No obstante, tan pronto como se produce un impacto de choque, el stress
bloquea la razón y nos arrastra a una conducta irracional, de modo que la
catástrofe no sólo no se suaviza sino que todavía se hace más grave.
Un científico norteamericano registró formas de conducta totalmente
descabelladas durante el gran terremoto de Alaska en 1964. «Cada uno hizo
sólo aquello a que estaba acostumbrado sin tener en cuenta que había otras
cosas mucho más importantes.

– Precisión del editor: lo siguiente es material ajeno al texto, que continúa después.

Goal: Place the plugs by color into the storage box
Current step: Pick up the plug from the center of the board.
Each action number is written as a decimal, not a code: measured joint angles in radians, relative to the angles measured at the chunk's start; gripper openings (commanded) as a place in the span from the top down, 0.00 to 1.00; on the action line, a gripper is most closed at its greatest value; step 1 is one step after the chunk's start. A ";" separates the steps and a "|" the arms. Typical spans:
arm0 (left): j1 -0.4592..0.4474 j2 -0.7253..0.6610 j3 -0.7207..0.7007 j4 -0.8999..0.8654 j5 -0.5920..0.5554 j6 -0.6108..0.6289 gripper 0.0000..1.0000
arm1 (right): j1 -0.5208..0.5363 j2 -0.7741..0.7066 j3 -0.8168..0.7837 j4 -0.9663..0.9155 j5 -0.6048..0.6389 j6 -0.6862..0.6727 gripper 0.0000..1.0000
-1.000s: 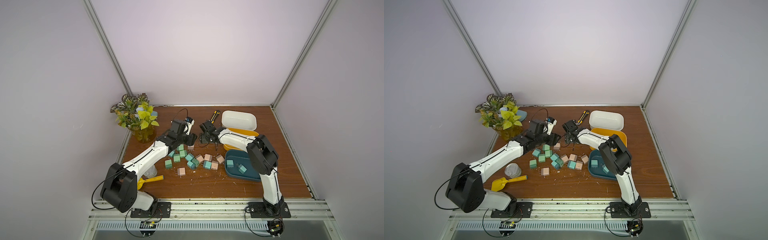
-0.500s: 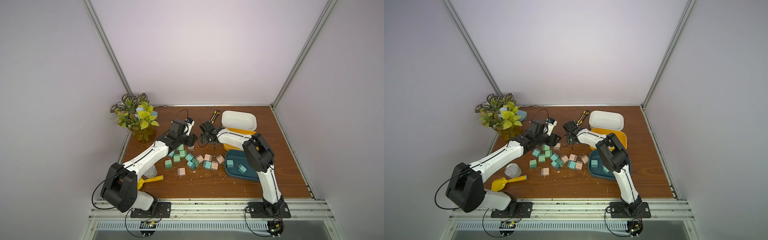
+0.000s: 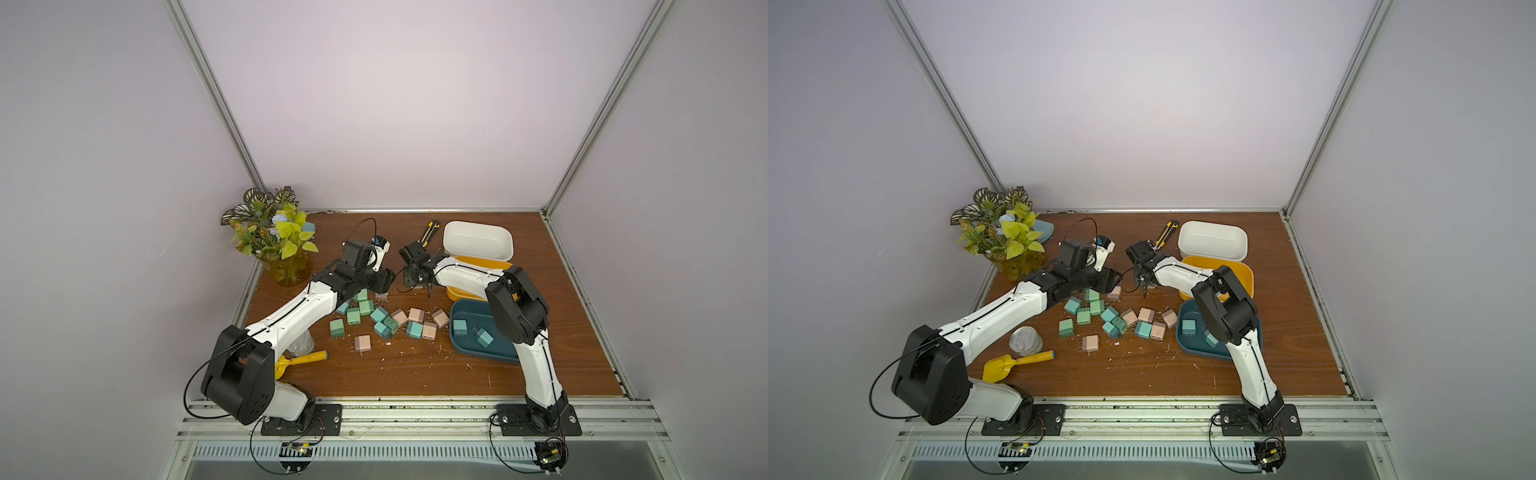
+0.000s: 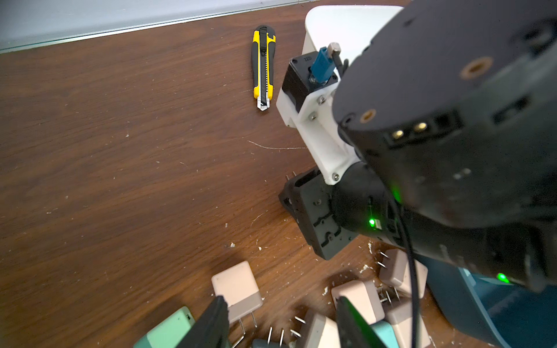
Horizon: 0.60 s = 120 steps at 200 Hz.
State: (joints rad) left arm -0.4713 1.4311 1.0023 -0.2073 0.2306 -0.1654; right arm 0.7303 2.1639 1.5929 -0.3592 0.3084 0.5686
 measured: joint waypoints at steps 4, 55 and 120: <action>0.000 0.000 0.000 0.000 0.001 0.000 0.41 | 0.000 -0.001 0.000 0.000 -0.005 0.000 0.68; 0.000 -0.010 -0.013 0.000 0.001 0.000 0.41 | 0.015 -0.073 -0.060 0.042 -0.079 0.009 0.68; 0.001 -0.022 -0.021 0.000 0.000 0.000 0.41 | 0.061 -0.259 -0.205 0.141 -0.146 0.029 0.76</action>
State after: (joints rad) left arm -0.4706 1.4090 0.9813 -0.2070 0.2310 -0.1650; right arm 0.7910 1.9053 1.3880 -0.2184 0.1623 0.5976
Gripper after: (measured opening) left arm 0.594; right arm 0.461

Por ejemplo, los bomberos se apresuraron a
llegar a toda prisa al lugar de un incendio e intentaron apagarlo, pero se
quedaron totalmente desamparados y sin saber qué hacer cuando vieron que
la red de suministro estaba destruida y no disponían de agua para sus
mangueras. No se les ocurrió, en absoluto, dirigirse a las ruinas de los
edificios no incendiados para buscar en ellas a posibles sepultados todavía
vivos.
»En vez de poner de inmediato en acción un plan de urgencia, el alcalde
se reunió con sus concejales y proclamaron un estado de crisis en el que,
como de costumbre, se produjeron largos debates. La Policía se lanzó a la
caza de saqueadores, pese a que en todo el distrito no se había denunciado
más que un solo caso de hurto.
«Durante la catástrofe se apoderó de todos un temor irracional a la
pérdida de propiedad, con tal fuerza que el miedo a unos actos de pillaje, que
no habían ocurrido, se transformó en sicosis. La idea de salvar a los heridos y
sepultados entre las ruinas sólo la tuvieron a la mañana siguiente.»
Bajo la impresión de una catástrofe, el hombre se diferencia muy poco de
los leminges o de la gallina que, por temor a ser atropellada por un auto, se
pone precisamente en su camino de modo que no puede menos de ser
alcanzada.
Una admisión deprimente: el stress atonta. Otros experimentos con
animales refuerzan este reconocimiento.